Process 266/2014-T challenges IS assessments totaling €132,993.90 on four construction plots under Article 28.1 TGIS. The applicant bank requested collective arbitral tribunal constitution under Articles 2(1)(a), 5(3)(a), 6(2)(a), and 10(1)(a) RJAT to declare the assessments illegal. The legal challenge rests on systematic interpretation: Article 28.1 targets properties with residential use, but construction land inherently lacks such use until buildings are completed. The applicant emphasized that lands for construction, despite having licenses or construction authorizations, have construction as their destination—not residential occupation. The bank argued the Tax Authority erroneously interpreted Article 28.1 by conflating urban property classification with residential use requirements. The case invoked procedural economy principles under Article 3(1) RJAT for joint assessment of all four acts, given identical factual circumstances and legal questions. The applicant cited consistent arbitral jurisprudence supporting construction land's exclusion from Article 28.1's scope prior to Law 83-C/2013.

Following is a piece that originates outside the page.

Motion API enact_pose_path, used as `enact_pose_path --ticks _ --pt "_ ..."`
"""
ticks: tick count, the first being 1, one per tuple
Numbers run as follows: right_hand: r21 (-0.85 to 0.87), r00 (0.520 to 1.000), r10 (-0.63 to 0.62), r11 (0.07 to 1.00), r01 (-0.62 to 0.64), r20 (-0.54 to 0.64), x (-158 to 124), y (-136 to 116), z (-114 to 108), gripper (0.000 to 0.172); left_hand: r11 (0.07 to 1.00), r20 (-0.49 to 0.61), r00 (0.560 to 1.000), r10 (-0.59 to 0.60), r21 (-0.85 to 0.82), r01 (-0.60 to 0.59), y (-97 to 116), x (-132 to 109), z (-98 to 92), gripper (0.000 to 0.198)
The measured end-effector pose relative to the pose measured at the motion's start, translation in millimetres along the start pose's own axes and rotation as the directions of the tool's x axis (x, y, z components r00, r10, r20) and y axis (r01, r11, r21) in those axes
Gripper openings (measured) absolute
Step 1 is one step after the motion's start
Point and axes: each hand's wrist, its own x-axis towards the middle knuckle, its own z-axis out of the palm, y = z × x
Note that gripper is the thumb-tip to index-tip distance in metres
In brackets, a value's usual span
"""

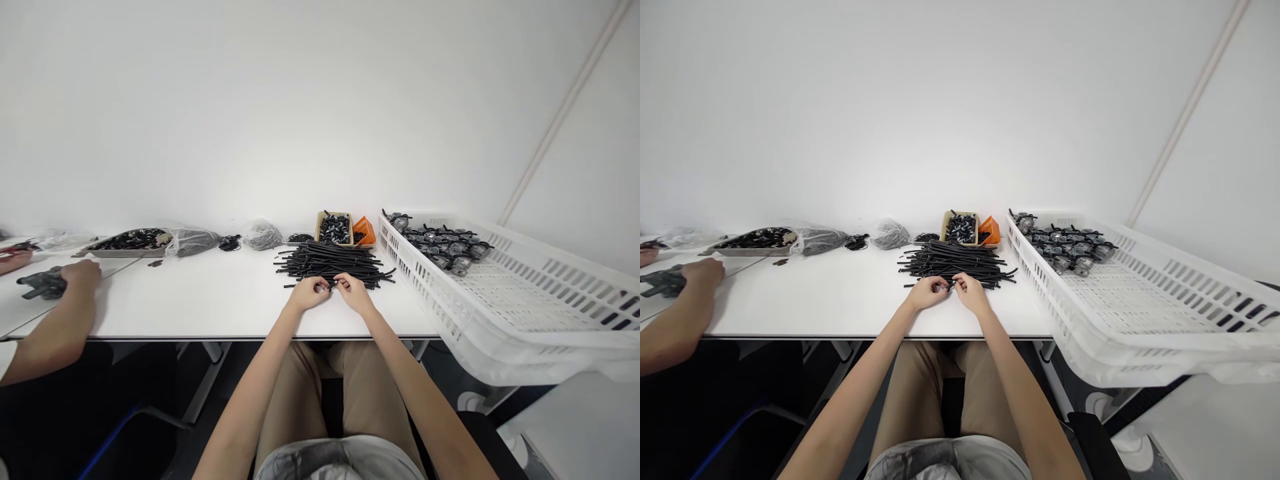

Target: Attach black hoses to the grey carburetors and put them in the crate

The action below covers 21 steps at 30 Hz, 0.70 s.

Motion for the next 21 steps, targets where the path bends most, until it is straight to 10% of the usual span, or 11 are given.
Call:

What are the grounds for requesting annulment of Stamp Tax liquidation acts and compensatory interest (juros indemnizatórios) in Portuguese tax arbitration?
Requesting annulment of Stamp Tax liquidation acts with compensatory interest (juros indemnizatórios) in Portuguese tax arbitration requires demonstrating illegality in the tax assessment. Grounds include: (1) incorrect interpretation and application of substantive tax law provisions, such as misapplying Article 28.1 TGIS to properties outside its legal scope; (2) violation of legality principles when Tax Authority extends taxation beyond legislative intent; (3) mischaracterization of taxable events, such as treating construction land as having residential use when no buildings exist; (4) failure to respect property classification systems established in related legislation (IMI law); (5) disregarding systematic interpretation principles and legislative history. Compensatory interest accrues when taxpayers paid taxes later deemed illegally assessed, compensating for temporal loss of improperly collected amounts. Under Article 43 of the General Tax Law (LGT), compensatory interest runs from payment date until restitution, calculated at the legal rate. Successful annulment requires proving the tax act's substantive illegality, triggering automatic entitlement to restitution with compensatory interest.

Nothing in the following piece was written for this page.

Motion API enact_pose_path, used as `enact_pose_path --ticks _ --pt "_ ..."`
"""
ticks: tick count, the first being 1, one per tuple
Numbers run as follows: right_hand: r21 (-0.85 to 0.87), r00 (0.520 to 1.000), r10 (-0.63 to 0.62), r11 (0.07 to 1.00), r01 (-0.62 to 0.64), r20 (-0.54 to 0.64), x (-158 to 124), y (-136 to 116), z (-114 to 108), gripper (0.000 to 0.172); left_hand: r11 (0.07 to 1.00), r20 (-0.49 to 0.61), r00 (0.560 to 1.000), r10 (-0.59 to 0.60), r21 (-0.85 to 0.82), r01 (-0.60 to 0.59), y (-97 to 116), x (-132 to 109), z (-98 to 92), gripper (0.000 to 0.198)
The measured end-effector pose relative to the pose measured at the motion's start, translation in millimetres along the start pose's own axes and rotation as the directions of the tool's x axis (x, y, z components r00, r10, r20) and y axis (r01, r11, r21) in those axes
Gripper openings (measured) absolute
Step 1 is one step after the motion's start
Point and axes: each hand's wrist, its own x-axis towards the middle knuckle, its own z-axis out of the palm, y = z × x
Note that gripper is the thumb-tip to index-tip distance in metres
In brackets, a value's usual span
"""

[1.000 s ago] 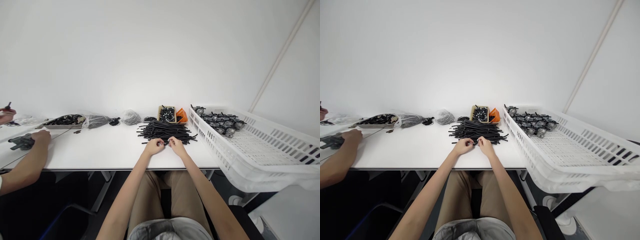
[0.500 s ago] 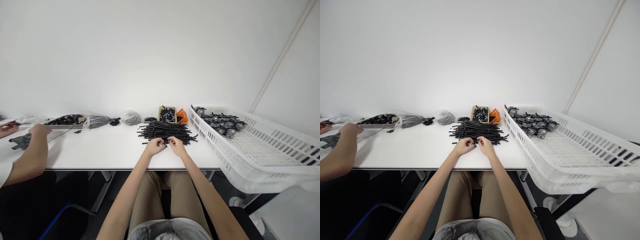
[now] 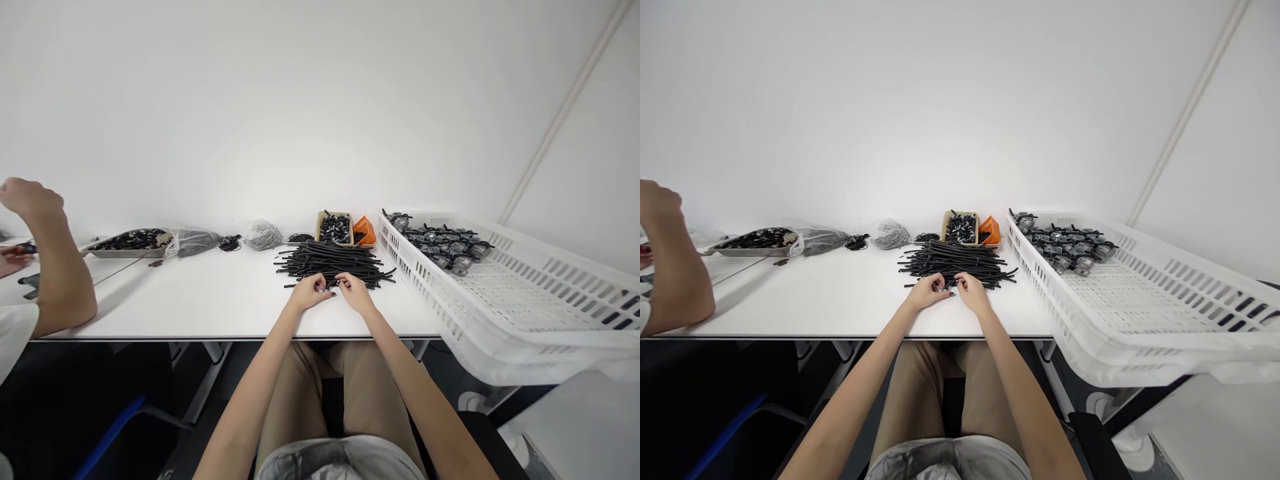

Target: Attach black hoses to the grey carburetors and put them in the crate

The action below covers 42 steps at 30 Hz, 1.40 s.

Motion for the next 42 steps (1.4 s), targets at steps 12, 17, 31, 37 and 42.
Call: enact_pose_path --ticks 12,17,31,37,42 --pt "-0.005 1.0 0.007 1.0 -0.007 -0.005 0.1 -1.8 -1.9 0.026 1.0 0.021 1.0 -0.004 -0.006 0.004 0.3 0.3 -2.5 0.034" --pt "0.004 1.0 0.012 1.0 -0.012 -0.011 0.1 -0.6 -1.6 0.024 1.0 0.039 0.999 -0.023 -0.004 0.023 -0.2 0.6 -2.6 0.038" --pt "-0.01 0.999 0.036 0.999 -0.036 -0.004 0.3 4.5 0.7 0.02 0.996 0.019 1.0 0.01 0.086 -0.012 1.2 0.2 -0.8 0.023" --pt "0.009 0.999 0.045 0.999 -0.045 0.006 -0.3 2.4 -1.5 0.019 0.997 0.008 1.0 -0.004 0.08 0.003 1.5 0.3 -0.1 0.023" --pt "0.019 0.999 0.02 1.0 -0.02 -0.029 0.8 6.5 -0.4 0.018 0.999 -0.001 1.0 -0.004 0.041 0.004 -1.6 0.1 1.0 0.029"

How does the principle of procedural economy (economia processual) apply to joint assessment of multiple tax acts under Article 3(1) of the RJAT?

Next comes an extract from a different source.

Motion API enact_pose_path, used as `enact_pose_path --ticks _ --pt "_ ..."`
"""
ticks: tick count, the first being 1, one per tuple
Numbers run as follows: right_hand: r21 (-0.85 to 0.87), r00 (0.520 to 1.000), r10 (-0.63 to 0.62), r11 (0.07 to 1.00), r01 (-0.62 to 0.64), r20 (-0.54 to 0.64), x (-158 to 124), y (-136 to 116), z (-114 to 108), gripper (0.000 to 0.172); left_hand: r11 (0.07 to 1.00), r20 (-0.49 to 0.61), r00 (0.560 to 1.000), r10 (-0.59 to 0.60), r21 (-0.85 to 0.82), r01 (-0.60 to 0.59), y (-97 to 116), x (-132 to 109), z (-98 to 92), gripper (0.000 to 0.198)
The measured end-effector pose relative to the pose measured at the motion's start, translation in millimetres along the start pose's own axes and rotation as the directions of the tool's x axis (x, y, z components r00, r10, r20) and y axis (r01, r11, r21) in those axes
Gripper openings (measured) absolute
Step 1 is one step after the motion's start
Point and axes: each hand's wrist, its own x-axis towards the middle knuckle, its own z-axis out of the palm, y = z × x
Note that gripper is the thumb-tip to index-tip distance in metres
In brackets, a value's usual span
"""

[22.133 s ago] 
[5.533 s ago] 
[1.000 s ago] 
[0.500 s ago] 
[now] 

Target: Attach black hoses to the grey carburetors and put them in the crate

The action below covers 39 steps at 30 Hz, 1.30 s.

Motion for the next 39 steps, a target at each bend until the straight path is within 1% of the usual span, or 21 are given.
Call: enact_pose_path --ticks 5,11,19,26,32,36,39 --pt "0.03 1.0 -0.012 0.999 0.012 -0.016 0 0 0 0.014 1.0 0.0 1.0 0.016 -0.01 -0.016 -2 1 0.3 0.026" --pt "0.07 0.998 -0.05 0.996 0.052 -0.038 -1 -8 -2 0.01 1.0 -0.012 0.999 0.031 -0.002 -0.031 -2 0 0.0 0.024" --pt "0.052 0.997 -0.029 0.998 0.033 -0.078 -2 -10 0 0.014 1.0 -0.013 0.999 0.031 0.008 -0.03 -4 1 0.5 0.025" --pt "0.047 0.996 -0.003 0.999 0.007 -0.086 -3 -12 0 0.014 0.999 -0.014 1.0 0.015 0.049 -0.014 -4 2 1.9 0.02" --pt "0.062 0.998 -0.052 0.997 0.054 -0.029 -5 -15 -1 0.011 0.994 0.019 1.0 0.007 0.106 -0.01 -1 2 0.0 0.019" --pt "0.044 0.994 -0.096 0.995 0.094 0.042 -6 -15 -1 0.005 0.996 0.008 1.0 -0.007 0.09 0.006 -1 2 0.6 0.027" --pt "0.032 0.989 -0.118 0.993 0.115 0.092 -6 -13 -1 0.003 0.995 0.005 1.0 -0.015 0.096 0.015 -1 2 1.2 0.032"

The principle of procedural economy (economia processual) under Article 3(1) RJAT permits joint assessment of multiple tax acts when appraisal depends on substantially identical factual circumstances and legal principles. In process 266/2014-T, the applicant invoked this principle to consolidate four separate IS assessment acts in a single arbitral proceeding. Justification included: (1) all four assessments involved construction land classified identically; (2) each assessment applied the same legal provision (Article 28.1 TGIS); (3) the legal question—whether construction land constitutes property with residential use—was identical across all acts; (4) factual circumstances were uniform, involving only property classification and valuation differences; (5) consolidation avoided duplicative proceedings, reducing costs and potential contradictory decisions. Procedural economy promotes efficiency by resolving related disputes in unified proceedings when legal and factual issues substantially overlap, ensuring consistent interpretation and reducing administrative burden on both taxpayers and arbitral tribunals. Article 3(1) RJAT explicitly authorizes joint assessment when these conditions are satisfied.